The declaration that austerity has failed is certainly a bit premature.

On the other hand though, the figures you quote above are misleading in terms of the levels of austerity as you are not looking at the current budget deficit, rather including figures for bank recapitalisation.

We have engaged in austerity.  Income taxes have increased massively.  There has been some action on the spending side, maybe not enough, but you have to acknowledge the facts that rising unemployment makes stabilising, let alone reducing, the budget deficit an enormous task in itself.

How many more jobs will be lost if we take say €10bn in purchasing power out of the economy? 150,000 jobs losses might be a conservative estimate.  It wouldn't be a stretch to imagine that any gain from spending cuts would be largely wiped out by the negative impact of effectively killing domestic demand.


----------



## Chris (8 Aug 2011)

DerKaiser said:


> The declaration that austerity has failed is certainly a bit premature.
> 
> On the other hand though, the figures you quote above are misleading in terms of the levels of austerity as you are not looking at the current budget deficit, rather including figures for bank recapitalisation.
> 
> We have engaged in austerity.  Income taxes have increased massively.  There has been some action on the spending side, maybe not enough, but you have to acknowledge the facts that rising unemployment makes stabilising, let alone reducing, the budget deficit an enormous task in itself.


I agree that the bail out countries have cut back on certain spending that is having a significant affect on people's lives, and thus it is perceived by the public that this is austerity.
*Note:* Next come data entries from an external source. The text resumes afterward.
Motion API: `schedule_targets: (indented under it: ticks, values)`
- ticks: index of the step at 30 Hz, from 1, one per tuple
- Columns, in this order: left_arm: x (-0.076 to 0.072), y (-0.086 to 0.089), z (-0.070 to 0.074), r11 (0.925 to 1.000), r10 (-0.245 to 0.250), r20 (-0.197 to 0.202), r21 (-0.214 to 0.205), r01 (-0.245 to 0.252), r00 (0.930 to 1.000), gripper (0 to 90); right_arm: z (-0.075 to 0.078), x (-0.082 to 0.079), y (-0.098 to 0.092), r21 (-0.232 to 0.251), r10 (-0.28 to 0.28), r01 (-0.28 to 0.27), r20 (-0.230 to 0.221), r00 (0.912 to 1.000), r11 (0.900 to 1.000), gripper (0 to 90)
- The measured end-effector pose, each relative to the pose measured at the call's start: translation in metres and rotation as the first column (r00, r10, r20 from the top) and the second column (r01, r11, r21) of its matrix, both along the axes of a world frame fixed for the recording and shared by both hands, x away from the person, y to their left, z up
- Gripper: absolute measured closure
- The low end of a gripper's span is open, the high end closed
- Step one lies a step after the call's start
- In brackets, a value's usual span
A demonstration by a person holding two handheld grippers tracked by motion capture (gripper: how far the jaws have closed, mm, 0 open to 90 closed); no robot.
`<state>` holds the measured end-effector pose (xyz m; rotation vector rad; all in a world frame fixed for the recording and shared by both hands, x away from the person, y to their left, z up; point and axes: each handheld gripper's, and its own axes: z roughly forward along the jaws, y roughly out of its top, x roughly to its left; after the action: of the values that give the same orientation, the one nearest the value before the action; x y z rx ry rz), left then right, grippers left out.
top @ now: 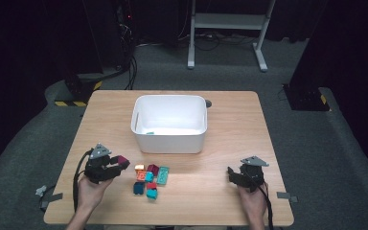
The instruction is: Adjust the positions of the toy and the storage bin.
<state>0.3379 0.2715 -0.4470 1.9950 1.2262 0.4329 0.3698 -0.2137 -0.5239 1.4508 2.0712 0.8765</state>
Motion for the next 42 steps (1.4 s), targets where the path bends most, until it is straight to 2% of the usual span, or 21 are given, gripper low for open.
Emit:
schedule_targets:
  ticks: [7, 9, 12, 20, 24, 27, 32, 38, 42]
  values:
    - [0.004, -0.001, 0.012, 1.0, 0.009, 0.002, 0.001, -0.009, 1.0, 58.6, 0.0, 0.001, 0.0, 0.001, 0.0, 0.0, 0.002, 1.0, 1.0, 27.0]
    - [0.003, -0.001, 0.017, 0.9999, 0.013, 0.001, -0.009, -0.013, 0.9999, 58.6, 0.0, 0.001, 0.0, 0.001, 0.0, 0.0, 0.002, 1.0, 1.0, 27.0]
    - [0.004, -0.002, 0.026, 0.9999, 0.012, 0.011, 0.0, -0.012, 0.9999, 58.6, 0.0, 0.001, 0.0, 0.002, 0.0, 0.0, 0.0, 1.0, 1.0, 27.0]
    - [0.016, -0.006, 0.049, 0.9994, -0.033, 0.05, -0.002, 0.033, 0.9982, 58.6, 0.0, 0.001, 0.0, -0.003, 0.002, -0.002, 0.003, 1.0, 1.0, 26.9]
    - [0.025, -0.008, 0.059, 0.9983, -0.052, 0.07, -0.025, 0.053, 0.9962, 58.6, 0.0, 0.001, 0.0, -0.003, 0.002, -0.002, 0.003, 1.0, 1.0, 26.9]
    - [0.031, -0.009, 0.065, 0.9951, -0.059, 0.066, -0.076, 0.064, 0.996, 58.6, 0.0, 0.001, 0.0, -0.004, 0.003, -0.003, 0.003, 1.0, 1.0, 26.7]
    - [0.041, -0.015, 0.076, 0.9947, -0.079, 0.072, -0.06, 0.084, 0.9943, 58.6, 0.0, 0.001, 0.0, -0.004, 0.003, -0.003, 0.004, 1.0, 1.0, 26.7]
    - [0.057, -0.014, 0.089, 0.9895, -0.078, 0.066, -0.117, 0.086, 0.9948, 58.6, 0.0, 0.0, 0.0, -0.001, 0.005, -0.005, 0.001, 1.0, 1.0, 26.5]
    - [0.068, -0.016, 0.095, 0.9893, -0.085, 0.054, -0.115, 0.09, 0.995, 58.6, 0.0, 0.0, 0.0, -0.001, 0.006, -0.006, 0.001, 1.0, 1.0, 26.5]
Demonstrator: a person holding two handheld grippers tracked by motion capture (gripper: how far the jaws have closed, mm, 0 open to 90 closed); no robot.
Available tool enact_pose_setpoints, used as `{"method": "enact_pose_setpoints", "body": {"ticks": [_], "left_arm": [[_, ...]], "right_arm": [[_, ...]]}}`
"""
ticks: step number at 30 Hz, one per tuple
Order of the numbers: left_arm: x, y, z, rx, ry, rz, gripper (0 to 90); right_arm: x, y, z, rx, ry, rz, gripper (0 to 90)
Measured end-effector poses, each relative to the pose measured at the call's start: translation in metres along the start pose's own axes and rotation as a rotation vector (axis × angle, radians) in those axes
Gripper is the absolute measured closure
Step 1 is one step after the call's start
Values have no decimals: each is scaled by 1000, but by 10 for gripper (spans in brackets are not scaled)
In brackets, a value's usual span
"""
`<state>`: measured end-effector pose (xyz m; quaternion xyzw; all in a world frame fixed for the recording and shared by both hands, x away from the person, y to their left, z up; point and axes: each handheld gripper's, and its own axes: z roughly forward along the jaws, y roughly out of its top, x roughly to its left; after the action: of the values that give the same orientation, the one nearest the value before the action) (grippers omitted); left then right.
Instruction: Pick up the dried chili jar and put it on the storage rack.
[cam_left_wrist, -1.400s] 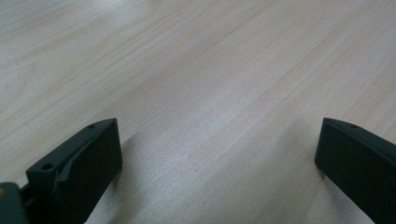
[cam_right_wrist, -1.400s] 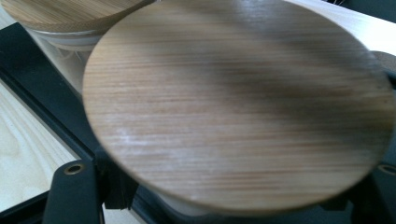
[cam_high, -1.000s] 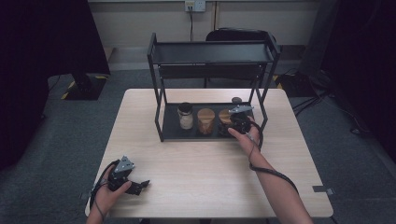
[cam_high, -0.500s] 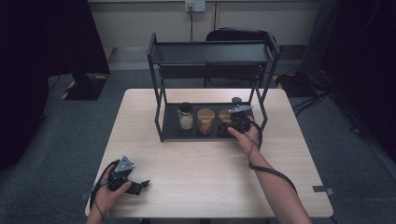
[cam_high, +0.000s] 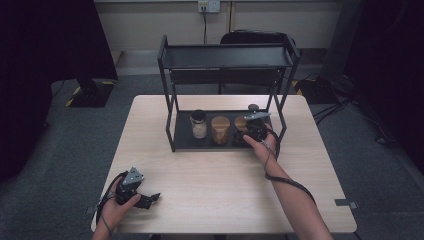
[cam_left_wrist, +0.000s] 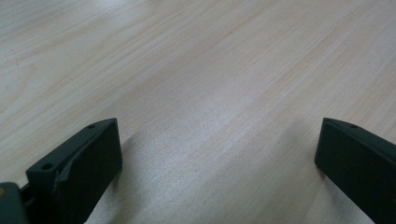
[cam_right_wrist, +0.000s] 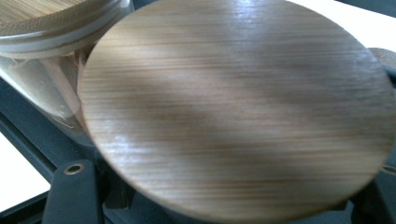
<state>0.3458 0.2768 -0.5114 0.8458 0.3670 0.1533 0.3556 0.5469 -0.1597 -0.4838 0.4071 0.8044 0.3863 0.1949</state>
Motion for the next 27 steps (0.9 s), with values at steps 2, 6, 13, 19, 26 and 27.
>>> {"method": "enact_pose_setpoints", "body": {"ticks": [2,6,13,19,26,27], "left_arm": [[0,0,0,0,0,0,2],[0,0,0,0,-1,1,3],[0,0,0,0,-1,1,3],[0,0,0,0,-2,1,3],[0,0,0,-1,-3,2,3],[0,0,0,0,-3,2,4]], "right_arm": [[0,0,1,-3,-2,-1,252],[0,1,2,-2,-7,4,252],[1,3,4,0,-15,16,250],[1,4,5,2,-22,21,250],[0,4,5,1,-25,26,245],[0,4,5,-1,-24,31,232]]}}
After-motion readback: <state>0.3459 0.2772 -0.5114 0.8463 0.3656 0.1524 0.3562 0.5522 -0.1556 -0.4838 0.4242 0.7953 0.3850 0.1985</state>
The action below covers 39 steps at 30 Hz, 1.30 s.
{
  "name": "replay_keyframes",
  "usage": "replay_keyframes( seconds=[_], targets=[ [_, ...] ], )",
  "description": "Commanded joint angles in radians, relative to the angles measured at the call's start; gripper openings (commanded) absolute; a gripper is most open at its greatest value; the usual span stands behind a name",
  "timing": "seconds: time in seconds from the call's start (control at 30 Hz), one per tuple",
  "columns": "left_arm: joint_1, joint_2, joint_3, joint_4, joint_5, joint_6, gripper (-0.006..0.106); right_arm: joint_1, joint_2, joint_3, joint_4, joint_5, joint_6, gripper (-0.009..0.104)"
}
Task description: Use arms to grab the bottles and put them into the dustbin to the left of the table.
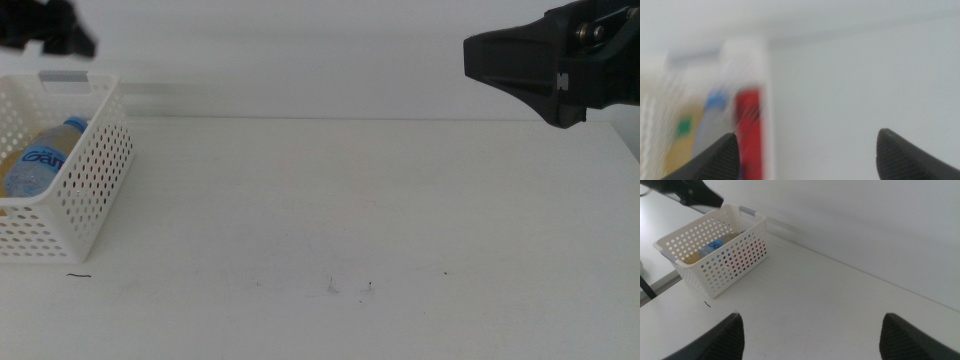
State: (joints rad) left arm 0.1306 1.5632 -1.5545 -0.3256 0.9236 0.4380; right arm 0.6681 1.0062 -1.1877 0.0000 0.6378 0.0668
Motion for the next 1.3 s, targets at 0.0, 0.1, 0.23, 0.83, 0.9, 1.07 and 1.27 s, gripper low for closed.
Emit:
replay_keyframes(
  seconds=[0.0,0.1,0.23,0.83,0.9,1.07,1.27],
  targets=[
    [-0.085,-0.139,0.080,-0.051,-0.136,-0.016,0.094,-0.002,-0.002,-0.002,-0.011,-0.005,-0.003,0.090],
    [-0.193,-0.269,0.151,-0.048,-0.221,-0.001,0.094,-0.002,-0.002,-0.002,-0.011,-0.005,-0.003,0.090],
    [-0.280,-0.380,0.203,-0.046,-0.219,-0.016,0.094,-0.002,-0.002,-0.002,-0.011,-0.005,-0.003,0.090],
    [-0.429,-0.805,0.544,0.334,-0.311,-0.492,0.094,-0.002,-0.002,-0.002,-0.011,-0.005,-0.003,0.090],
    [-0.429,-0.812,0.544,0.315,-0.305,-0.492,0.094,-0.002,-0.002,-0.002,-0.011,-0.005,-0.003,0.090],
    [-0.429,-0.812,0.544,0.318,-0.312,-0.492,0.094,-0.002,-0.002,-0.002,-0.011,-0.005,-0.003,0.090],
    [-0.399,-0.829,0.562,0.278,-0.317,-0.492,0.094,-0.033,-0.027,0.075,0.000,-0.146,-0.004,0.090]
  ],
)
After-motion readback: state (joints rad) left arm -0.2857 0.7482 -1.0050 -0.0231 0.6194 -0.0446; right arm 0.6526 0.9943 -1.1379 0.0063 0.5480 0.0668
But the idea of austerity is to cut back on total spending, and this has clearly not happened.



DerKaiser said:


> How many more jobs will be lost if we take say €10bn in purchasing power out of the economy? 150,000 jobs losses might be a conservative estimate.  It wouldn't be a stretch to imagine that any gain from spending cuts would be largely wiped out by the negative impact of effectively killing domestic demand.
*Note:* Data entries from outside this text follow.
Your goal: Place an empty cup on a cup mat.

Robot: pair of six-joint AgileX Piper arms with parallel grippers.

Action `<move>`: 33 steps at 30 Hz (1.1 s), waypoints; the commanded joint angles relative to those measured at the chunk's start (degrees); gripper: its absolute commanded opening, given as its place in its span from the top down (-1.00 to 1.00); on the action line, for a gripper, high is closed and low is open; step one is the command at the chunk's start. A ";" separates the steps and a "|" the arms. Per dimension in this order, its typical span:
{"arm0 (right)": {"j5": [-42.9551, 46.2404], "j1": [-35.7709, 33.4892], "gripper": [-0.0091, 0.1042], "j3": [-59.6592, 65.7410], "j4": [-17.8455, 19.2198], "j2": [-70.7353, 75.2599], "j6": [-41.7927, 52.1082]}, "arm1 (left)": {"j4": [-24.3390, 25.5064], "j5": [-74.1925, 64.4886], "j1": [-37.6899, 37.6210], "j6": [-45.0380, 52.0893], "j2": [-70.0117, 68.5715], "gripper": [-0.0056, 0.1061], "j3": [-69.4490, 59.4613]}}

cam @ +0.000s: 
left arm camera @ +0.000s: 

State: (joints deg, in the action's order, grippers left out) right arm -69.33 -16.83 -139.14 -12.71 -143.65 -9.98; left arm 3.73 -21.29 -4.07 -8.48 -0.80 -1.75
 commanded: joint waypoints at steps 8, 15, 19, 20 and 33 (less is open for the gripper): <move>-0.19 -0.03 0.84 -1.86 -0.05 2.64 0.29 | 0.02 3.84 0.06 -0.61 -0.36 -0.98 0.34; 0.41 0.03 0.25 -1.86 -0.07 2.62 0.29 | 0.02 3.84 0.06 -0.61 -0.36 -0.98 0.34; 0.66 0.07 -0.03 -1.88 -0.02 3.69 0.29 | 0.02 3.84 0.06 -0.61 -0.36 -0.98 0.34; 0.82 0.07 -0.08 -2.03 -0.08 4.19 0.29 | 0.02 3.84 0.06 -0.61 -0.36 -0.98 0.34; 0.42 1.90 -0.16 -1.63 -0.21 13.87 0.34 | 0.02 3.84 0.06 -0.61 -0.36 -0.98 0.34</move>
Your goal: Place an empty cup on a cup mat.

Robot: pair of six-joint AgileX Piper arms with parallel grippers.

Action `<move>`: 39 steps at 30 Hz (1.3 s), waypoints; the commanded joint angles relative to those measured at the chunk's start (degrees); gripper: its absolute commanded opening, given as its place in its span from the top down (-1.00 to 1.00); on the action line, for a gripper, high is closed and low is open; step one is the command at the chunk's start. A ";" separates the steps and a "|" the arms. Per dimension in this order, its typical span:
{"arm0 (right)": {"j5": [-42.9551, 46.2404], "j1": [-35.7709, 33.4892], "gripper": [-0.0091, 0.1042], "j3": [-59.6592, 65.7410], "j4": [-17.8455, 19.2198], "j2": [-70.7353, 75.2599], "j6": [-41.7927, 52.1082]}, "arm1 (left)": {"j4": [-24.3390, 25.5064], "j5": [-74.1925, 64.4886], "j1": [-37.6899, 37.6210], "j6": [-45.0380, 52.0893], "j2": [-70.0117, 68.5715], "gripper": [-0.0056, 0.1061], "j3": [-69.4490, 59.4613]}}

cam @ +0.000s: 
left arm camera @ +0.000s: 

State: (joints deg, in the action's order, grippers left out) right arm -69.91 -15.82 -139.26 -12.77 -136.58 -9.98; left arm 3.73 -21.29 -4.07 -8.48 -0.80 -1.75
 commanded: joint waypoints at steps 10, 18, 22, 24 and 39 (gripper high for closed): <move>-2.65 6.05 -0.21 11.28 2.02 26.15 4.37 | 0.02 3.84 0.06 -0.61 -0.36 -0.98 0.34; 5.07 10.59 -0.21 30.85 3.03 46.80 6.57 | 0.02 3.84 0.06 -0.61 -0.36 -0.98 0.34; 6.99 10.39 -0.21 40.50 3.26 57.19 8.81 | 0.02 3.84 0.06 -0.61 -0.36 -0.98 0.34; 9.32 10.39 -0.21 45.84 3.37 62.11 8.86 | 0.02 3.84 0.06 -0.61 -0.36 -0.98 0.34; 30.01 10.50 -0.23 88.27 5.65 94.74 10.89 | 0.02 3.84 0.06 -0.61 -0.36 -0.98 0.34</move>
Government cannot create a net gain to jobs. Let's take that €10bn figure; by your argument, if government spends €10bn less then x amount of jobs will be lost, or in other words, in the absence of that €10bn there will be less jobs. The problem is that government has to take that €10bn out of the economy in the first place, which also causes an absence of €10bn which also results in less jobs. At the very best there is zero gain, as the money for every created job has to inevitably cause another job to be destroyed or not created.
But I think that we somewhat agree to the extent that a reduction in spending has to also be accompanied by a reduction in taxation for significant effects to take place in the shorter term..


----------



## DerKaiser (8 Aug 2011)

Chris said:


> But I think that we somewhat agree to the extent that a reduction in spending has to also be accompanied by a reduction in taxation for significant effects to take place in the shorter term..


 
A counter cyclical policy where the govt take money out of an overheating economy & put it back in when private demand is weak will be beneficial. A smoothing out of demand in the economy will lead to steady employment levels and a steady macro economy.
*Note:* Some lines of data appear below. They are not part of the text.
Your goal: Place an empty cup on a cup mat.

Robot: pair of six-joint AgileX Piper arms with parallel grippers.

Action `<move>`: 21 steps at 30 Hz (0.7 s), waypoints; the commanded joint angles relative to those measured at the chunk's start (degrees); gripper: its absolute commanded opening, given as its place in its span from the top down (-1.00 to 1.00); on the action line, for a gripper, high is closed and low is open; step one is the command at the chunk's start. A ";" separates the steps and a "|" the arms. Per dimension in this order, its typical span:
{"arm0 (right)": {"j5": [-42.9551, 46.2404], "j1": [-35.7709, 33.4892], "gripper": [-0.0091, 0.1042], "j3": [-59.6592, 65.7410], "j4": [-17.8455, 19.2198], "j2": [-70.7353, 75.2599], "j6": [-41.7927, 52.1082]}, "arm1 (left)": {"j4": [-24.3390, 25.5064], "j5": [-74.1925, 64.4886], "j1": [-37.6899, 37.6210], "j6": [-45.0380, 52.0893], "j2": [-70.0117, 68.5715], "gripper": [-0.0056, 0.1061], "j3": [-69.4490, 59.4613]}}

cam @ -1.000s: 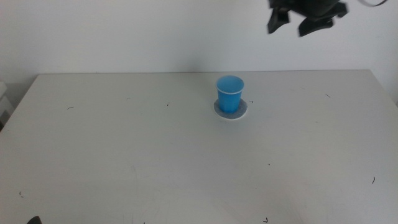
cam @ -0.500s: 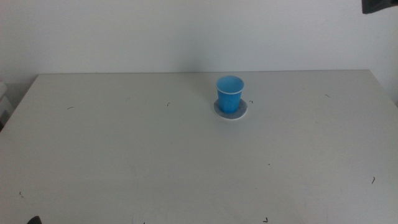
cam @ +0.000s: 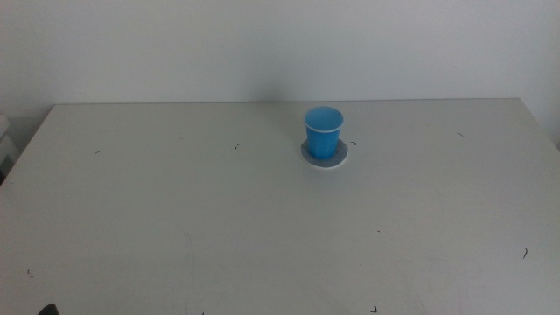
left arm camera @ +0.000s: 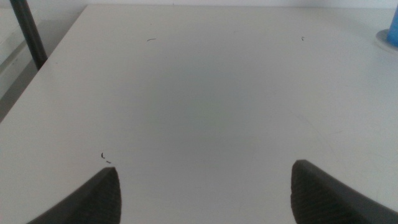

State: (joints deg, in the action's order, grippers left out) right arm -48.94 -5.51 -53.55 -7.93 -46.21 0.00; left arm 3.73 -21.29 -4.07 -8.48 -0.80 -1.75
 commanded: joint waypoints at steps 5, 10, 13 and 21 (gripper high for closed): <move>19.29 0.19 -0.50 14.80 2.08 14.85 5.23 | 0.02 3.84 0.06 -0.61 -0.36 -0.98 0.34; 28.26 0.19 -0.83 24.97 2.33 22.35 5.08 | 0.02 3.84 0.06 -0.61 -0.36 -0.98 0.34; 31.52 0.19 -0.82 30.08 4.01 26.88 5.08 | 0.02 3.84 0.06 -0.61 -0.36 -0.98 0.34; 30.61 0.14 -0.82 41.77 8.75 36.41 5.29 | 0.02 3.84 0.06 -0.61 -0.36 -0.98 0.34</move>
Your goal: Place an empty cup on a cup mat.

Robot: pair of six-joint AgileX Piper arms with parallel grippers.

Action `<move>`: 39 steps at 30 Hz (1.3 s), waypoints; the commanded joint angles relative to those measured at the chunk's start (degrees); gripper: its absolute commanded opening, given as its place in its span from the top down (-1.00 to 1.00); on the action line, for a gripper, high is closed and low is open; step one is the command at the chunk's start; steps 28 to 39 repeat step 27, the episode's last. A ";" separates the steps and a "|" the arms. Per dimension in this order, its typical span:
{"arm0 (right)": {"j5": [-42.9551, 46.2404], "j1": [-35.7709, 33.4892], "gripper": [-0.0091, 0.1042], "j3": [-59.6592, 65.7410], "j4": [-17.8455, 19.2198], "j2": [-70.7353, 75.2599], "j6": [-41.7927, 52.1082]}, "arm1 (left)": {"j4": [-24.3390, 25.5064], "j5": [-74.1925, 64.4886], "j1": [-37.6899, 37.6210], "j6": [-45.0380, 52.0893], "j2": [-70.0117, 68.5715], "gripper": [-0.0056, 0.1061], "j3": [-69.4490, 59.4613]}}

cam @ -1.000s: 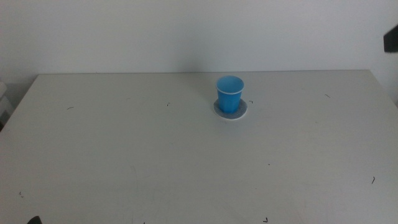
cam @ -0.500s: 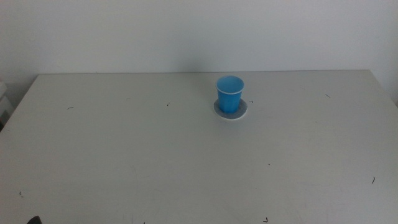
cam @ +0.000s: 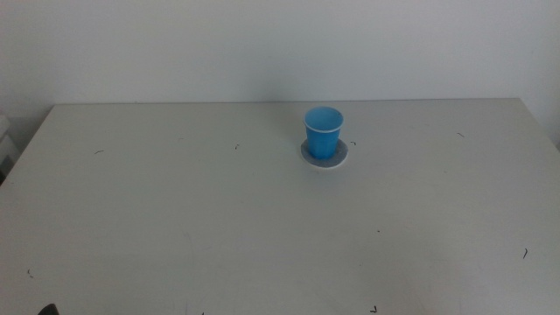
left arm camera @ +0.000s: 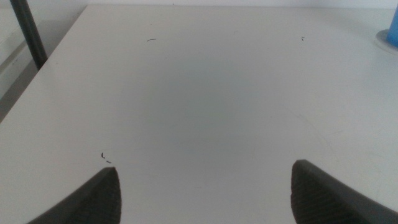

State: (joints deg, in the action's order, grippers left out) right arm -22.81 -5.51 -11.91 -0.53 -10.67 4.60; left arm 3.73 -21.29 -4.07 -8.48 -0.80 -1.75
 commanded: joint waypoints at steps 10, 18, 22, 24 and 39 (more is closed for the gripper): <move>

Our problem is that we can't get money to put into the economy now as no one believes we will pay it back. Except for the EU/IMF. 

This leaves us with a dilemma. Can we really turn down this money in the short term (next 3 years)?

My gut feel is that we have a greater chance of surviving by taking the money and not succumbing to unemployment levels of up to 600,000. That would be end game for the economy whereas a large debt to be repaid more than a few years from now will probably also lead to failure, but keeps us on life support for long enough for some miracle to happen.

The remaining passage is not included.